Heading home to Greenwich, Conn., Richie takes a detour to an unplanned reunion with Lester Grimes (Ato Essandoh), a musical artist with whom he has a complicated history. With thoughts of Lester weighing on him, Richie heads to the office, where, in addition to the Led Zeppelin situation, he learns of another problem: Bombastic Frank “Buck” Rogers (Andrew Dice Clay), owner of a chain of radio stations, is about to boycott American Century due to a perceived slight by one of the label’s artists.
In crisis mode, Richie gives his A&R department the mandate to find new acts, prompting office assistant Jamie Vine (Juno Temple) to bring in The Nasty Bits, a proto-punk band unlike anything anyone has ever heard.
Meanwhile, Richie enlists thuggish independent promotion man Joe Corso (Bo Dietl) to help with the Buck Rogers situation. After a three-day coke binge, Corso summons the sober Richie to Rogers’ home, where things go horribly awry.
Despite American Century’s troubles, Richie learns that Polygram has agreed to buy the company after all.
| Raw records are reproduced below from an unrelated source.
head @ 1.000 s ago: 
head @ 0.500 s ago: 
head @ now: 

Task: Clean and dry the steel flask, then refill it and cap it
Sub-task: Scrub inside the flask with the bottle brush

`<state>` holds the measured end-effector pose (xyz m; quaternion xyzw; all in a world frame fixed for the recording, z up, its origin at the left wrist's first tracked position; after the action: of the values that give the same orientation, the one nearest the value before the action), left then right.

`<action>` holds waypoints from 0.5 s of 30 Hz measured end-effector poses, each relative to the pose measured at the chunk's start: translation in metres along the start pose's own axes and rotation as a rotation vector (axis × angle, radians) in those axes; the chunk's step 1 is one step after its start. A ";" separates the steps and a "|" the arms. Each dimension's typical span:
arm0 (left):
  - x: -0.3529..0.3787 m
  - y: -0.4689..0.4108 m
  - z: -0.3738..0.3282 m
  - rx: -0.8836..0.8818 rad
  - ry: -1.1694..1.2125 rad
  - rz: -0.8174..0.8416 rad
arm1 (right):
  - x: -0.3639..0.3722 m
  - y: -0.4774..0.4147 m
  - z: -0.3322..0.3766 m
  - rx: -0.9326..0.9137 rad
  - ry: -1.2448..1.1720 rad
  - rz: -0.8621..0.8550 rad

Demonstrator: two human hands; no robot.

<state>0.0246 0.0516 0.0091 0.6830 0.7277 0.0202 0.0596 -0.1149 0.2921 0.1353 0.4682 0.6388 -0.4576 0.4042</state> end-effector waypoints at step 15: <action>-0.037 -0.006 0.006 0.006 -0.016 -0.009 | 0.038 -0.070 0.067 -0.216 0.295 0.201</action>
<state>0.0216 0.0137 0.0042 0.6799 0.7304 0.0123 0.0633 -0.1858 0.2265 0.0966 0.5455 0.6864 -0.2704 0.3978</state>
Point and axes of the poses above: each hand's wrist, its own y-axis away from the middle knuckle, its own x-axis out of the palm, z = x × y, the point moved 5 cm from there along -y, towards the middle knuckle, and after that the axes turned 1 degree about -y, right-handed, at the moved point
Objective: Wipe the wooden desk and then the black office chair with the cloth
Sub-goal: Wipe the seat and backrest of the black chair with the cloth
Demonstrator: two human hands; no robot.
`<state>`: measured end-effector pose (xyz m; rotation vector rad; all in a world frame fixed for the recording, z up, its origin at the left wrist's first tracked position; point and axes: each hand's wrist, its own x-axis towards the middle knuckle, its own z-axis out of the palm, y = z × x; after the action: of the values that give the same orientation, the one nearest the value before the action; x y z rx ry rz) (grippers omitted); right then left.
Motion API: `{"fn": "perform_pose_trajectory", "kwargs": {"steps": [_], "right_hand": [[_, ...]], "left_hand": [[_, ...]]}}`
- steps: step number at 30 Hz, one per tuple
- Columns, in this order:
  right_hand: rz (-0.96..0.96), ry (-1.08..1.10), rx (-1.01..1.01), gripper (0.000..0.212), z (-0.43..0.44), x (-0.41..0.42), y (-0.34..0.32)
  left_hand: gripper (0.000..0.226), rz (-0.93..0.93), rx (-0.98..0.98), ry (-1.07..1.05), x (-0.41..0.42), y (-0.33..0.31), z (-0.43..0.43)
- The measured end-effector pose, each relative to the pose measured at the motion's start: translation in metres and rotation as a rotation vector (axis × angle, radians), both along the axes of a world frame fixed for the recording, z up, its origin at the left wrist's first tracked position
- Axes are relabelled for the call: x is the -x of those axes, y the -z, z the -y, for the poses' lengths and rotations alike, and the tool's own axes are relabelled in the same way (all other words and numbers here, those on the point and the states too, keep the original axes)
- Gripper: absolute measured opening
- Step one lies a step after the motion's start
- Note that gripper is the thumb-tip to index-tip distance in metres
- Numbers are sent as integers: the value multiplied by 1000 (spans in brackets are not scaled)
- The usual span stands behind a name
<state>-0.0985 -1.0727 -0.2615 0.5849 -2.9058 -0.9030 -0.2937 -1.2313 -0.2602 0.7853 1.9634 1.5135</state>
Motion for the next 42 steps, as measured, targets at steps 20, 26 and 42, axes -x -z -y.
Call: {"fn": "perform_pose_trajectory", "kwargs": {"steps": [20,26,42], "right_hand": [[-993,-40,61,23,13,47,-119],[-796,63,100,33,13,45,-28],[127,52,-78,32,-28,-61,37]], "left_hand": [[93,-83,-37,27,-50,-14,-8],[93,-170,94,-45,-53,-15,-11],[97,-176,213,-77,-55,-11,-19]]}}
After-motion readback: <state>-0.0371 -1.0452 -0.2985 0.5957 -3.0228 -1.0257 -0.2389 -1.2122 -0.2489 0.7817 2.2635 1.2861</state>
That night, with both Lester and the Buck Rogers debacle on his mind, he goes violently off the wagon, trashing the den of his Connecticut home and severely jeopardizing his relationship with his wife, Devon (Olivia Wilde), and their two children.
Richie ultimately finds himself coked out and on his own, drawn by a crowd of young people to the Mercer Arts Center in Manhattan, where he sees The New York Dolls perform, a night that sets him on a completely new course.
Story by Rich Cohen & Mick Jagger & Martin Scorsese and Terence Winter; teleplay by Terence Winter and George Mastras; directed by Martin Scorsese.